Llevaba unos
días en Bogotá. Era la primera vez que visitaba un país latinoamericano y
estaba todavía con esa extraña sensación de estar en otro mundo distinto al
tuyo.
Llegué a la
parroquia al final de la reunión del grupo de los mayores, cuando estaban
tomando su agua panela con unos panes muy ricos. Mi compañero me presentó y
todas las abuelas y abuelos del grupo me fueron saludando con esa simpatía del
pueblo colombiano.
A continuación
comenzó la Eucaristía. Era el día de la transfiguración. En la homilía
compartimos entre todos lo que nos decía el texto de la transfiguración.
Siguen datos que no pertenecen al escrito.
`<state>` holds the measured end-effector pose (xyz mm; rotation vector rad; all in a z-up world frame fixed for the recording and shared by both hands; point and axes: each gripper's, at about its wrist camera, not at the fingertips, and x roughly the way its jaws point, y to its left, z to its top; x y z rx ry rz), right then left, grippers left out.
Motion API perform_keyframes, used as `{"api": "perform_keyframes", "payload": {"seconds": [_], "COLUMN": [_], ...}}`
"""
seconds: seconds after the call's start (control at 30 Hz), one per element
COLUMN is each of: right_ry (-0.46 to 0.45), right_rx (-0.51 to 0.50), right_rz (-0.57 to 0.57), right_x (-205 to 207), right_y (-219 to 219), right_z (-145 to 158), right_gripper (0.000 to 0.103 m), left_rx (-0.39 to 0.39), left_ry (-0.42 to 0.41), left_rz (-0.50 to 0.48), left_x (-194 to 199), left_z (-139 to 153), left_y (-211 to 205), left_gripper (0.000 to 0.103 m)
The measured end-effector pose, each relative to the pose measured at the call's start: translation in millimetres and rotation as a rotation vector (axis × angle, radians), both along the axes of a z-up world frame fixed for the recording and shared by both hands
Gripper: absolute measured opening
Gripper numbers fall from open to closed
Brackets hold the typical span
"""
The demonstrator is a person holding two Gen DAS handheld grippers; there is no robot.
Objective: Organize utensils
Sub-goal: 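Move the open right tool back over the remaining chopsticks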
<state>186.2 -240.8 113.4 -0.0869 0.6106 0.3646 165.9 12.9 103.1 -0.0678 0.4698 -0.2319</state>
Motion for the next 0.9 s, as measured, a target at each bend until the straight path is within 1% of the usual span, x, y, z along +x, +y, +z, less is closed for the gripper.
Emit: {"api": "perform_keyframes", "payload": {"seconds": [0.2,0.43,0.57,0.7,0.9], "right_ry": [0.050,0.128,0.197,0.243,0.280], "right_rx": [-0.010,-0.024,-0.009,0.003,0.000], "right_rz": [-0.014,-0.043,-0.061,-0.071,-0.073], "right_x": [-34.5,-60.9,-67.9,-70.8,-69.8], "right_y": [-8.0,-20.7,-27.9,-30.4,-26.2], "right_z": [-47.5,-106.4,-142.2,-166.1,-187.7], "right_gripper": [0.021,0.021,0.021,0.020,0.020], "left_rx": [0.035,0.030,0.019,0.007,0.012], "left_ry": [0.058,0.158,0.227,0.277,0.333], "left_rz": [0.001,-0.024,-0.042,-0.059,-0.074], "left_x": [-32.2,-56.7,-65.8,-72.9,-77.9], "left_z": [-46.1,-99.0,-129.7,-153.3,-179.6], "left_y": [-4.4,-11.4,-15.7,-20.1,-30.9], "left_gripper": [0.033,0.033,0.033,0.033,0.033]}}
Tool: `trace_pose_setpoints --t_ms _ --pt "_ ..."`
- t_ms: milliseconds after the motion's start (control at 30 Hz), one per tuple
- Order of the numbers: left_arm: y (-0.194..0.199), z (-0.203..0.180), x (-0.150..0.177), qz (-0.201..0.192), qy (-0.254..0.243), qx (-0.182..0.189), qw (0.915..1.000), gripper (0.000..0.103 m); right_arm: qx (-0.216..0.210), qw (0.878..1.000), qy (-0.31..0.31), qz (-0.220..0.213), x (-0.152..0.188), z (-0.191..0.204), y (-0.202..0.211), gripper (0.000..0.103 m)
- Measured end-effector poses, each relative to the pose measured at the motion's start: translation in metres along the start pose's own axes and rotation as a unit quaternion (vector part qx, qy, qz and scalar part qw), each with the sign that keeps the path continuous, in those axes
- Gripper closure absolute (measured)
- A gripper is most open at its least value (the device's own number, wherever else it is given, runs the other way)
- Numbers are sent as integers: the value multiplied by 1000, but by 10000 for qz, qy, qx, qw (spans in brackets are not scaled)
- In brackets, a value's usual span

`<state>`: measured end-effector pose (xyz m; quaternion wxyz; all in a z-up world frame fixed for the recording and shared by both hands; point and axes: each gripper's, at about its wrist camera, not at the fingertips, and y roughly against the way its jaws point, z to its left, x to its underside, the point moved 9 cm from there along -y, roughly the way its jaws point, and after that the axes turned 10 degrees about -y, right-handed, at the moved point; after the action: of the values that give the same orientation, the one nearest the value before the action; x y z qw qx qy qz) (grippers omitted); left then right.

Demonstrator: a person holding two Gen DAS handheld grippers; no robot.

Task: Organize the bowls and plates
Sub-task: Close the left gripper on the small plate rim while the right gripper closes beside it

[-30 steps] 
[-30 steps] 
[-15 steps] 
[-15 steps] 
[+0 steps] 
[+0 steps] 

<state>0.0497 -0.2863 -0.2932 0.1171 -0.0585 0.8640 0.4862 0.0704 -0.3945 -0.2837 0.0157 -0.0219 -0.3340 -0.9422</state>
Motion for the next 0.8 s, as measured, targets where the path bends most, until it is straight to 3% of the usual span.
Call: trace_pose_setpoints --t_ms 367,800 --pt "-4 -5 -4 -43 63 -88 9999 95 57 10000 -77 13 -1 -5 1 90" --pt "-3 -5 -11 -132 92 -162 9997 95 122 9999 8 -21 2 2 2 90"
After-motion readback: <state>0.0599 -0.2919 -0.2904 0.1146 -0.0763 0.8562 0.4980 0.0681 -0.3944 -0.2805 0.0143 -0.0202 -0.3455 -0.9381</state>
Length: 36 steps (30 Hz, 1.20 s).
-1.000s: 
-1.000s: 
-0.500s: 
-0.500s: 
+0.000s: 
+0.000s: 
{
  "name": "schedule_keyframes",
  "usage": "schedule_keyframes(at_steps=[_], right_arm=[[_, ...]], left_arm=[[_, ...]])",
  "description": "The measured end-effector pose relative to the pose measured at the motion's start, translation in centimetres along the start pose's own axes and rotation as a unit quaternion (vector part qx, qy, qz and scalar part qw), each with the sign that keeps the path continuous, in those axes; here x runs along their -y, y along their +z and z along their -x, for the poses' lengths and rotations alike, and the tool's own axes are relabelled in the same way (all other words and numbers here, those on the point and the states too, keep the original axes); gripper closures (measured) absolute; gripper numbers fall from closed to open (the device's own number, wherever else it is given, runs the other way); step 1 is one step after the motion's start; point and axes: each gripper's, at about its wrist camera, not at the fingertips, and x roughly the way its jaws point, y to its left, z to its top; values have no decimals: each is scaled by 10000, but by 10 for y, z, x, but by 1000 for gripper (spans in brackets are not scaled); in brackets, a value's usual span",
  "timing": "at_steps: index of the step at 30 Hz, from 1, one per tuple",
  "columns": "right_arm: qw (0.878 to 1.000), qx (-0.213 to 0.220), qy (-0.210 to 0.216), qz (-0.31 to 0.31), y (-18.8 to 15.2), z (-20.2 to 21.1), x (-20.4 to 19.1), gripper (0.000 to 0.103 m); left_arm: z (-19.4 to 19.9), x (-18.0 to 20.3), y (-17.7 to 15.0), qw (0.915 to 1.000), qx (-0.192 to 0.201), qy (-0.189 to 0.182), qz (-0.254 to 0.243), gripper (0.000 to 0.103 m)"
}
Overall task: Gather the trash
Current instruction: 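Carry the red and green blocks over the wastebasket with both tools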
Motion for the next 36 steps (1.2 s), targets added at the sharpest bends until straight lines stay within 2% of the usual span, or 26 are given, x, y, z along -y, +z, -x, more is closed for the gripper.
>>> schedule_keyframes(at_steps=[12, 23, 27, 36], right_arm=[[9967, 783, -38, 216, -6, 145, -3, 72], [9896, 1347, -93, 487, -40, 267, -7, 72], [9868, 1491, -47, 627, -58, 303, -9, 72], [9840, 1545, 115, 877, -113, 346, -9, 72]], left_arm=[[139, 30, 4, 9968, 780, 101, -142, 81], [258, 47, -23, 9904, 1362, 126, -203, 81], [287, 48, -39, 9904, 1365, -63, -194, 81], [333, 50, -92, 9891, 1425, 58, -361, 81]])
Después de la comunión, Bernardo, el compañero que presidía la misa, me pidió a
mí y a unas religiosas indias que trabajan en el barrio, que expresáramos qué
significaba para nosotros la transfiguración. Reconozco que me pilló despistado
y no sabía muy bien que decir. Algo dije, aunque no recuerdo. Las hermanas
compartieron sus bellas experiencias. Y después de hablar nosotros, cuando
Bernardo iba a continuar con la misa, se levanta Crisanta y nos dice que quiere
hablar. Ella también quería compartir con todos lo que significaba para ella la
transfiguración. “Desde que han llegado ustedes y las hermanas a este barrio,
yo he cambiado mucho. Yo era muy grosera, iba a la deriva y el Señor me ha
transformado.” Tras sus palabras espontáneas hubo un momento de silencio. Nunca
olvidaré aquel rostro transfigurado por el agradecimiento. Si alguna vez más
tengo que expresar qué es para mí la transfiguración me acordaré de Crisanta.